The Bishop is looking to create two additional parochial posts in two parishes with high populations and high economic deprivation, and is encouraging lay people to explore whether God is calling them to self-supporting ministry, especially in rural areas, or different types of lay ministry. The DBF has recently had a central-services review, which entailed some redundancies.
Portsmouth diocese reports that it is running a deficit of £1 million a year, requiring it to sell parsonages and draw on its reserves. The population of the diocese increased by 14 per cent from 1989 to 2019, while the number of those attending services fell by 45 per cent, clergy by 38 per cent, and buildings by three per cent.
The new diocesan strategy, to be implemented over the next five to ten years, envisages larger groupings of parishes and churches with shared governance and administration served by ministry teams, including a number of lay people, led by team rectors. A reduction in stipendiary posts is expected by means of “natural moves”.
Through its “On the Way” programme, the diocese of Truro is reviewing the shape of ministry in the diocese, working with deaneries to discern “what it means to be fruitful and sustainable”. A toolkit sets out a number of models, from oversight ministers to festival churches. Next year, its spending will outstrip income by £2 million.
The DBF has drawn on reserves to fund a “Transforming Mission” project in areas across Cornwall, supplemented by strategic-development grants, seeking to develop “a model for the renewal of Anglican Church life across our communities”.
Worcester diocese’s transformation plan includes a reduction in the number of deaneries from 13 to six. Area deans will also parish posts and work with a deanery leadership team of both lay and ordained members. The diocese aims to reduce stipendiary posts by 15 by the end of 2022, 11 of which have already been identified through retirement and other moves.

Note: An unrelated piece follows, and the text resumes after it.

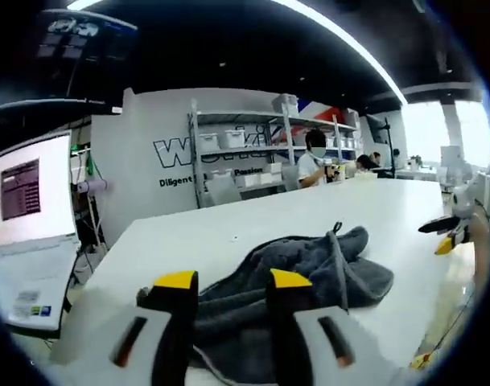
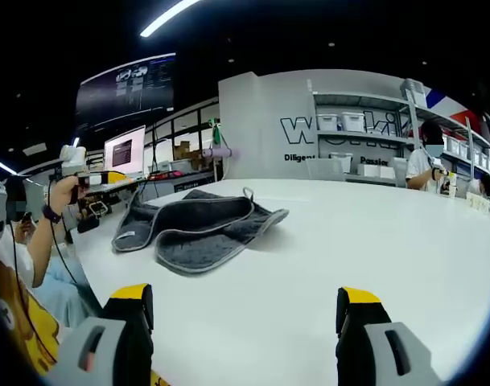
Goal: Fold the towel on the table until its edges align and the towel forms a compact rectangular stack.
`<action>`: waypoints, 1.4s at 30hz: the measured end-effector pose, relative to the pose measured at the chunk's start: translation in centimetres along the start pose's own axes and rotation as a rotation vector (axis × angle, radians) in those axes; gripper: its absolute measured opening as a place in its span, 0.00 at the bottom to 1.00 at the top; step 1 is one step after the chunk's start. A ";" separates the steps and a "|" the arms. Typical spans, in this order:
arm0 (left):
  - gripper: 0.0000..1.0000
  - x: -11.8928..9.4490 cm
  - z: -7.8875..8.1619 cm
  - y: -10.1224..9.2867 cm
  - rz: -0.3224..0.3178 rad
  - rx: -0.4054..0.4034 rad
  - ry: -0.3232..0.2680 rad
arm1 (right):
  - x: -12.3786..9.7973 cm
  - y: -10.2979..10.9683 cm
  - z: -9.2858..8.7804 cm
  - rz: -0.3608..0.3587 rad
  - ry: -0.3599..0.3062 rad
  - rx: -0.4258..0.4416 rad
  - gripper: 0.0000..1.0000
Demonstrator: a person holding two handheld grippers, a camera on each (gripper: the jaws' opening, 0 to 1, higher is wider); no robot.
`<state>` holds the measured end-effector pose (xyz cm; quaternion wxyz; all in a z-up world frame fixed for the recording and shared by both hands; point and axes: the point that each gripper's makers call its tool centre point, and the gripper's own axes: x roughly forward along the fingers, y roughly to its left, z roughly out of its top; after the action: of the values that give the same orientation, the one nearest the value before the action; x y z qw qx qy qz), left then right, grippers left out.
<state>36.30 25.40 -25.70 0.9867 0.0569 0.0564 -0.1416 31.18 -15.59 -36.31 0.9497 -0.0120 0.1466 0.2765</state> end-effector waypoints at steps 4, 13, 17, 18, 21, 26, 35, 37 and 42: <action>0.52 -1.5 -0.4 -2.9 -0.072 -0.018 -0.025 | 0.0 0.1 -0.1 0.003 0.002 -0.001 0.99; 0.64 -3.6 -2.0 -6.0 -0.084 -0.088 -0.048 | 0.2 0.4 0.6 0.019 -0.010 -0.013 0.99; 0.73 -4.1 -3.4 -6.8 -0.062 -0.089 -0.018 | 0.2 0.5 0.8 0.023 -0.014 -0.019 0.99; 0.75 -4.2 -3.6 -6.9 -0.052 -0.098 -0.016 | 0.2 0.5 0.8 0.023 -0.014 -0.019 0.99; 0.81 -4.5 -4.5 -7.2 -0.021 -0.126 -0.009 | 0.2 0.2 0.7 0.015 -0.014 -0.009 0.99; 0.88 -4.6 -5.8 -7.4 0.003 -0.134 0.021 | 0.1 0.2 0.4 0.016 -0.008 -0.006 0.99; 0.99 -4.2 -7.7 -8.4 0.005 -0.119 0.082 | 0.0 0.1 0.2 0.014 -0.007 -0.002 0.99; 0.99 -4.2 -7.9 -8.3 0.018 -0.109 0.093 | 0.0 0.0 0.1 0.014 -0.006 0.001 0.99; 0.99 -4.2 -8.3 -8.3 0.020 -0.118 0.104 | -0.1 -0.2 0.0 0.011 -0.007 0.007 0.99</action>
<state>29.17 19.64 -34.18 0.9854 0.0066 0.1150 -0.1250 31.19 -15.84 -36.33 0.9487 -0.0068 0.1445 0.2813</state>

There have also been reductions in diocesan staff and £0.5 million saved from central costs.
Nine “open conversations” have been held across the diocese, attended by more than 1000 people, and 95 per cent of parishes represented. These conversations were designed to discern “how we best organise ministry in our parishes and how we pay for it”. A recorded 79 per cent agreed that “We need considerable change in the structures of how we run the Church.” A new parish-share approach will be adopted in 2021, which means that the share requested from a benefice will be the cost of the ministry in that benefice adjusted by the average incomes of the church’s members.
The diocese of York reports that it plans to spend £1.1 million more than income in its 2021 budget. It warns that the need to cover deficit budgets in the coming years will mean that its realisable unrestricted reserves will have been exhausted by 2027. It is currently carrying out a consultation on reshaping ministry. Options include “larger collaborative units”, focal ministry, and the closure of some churches.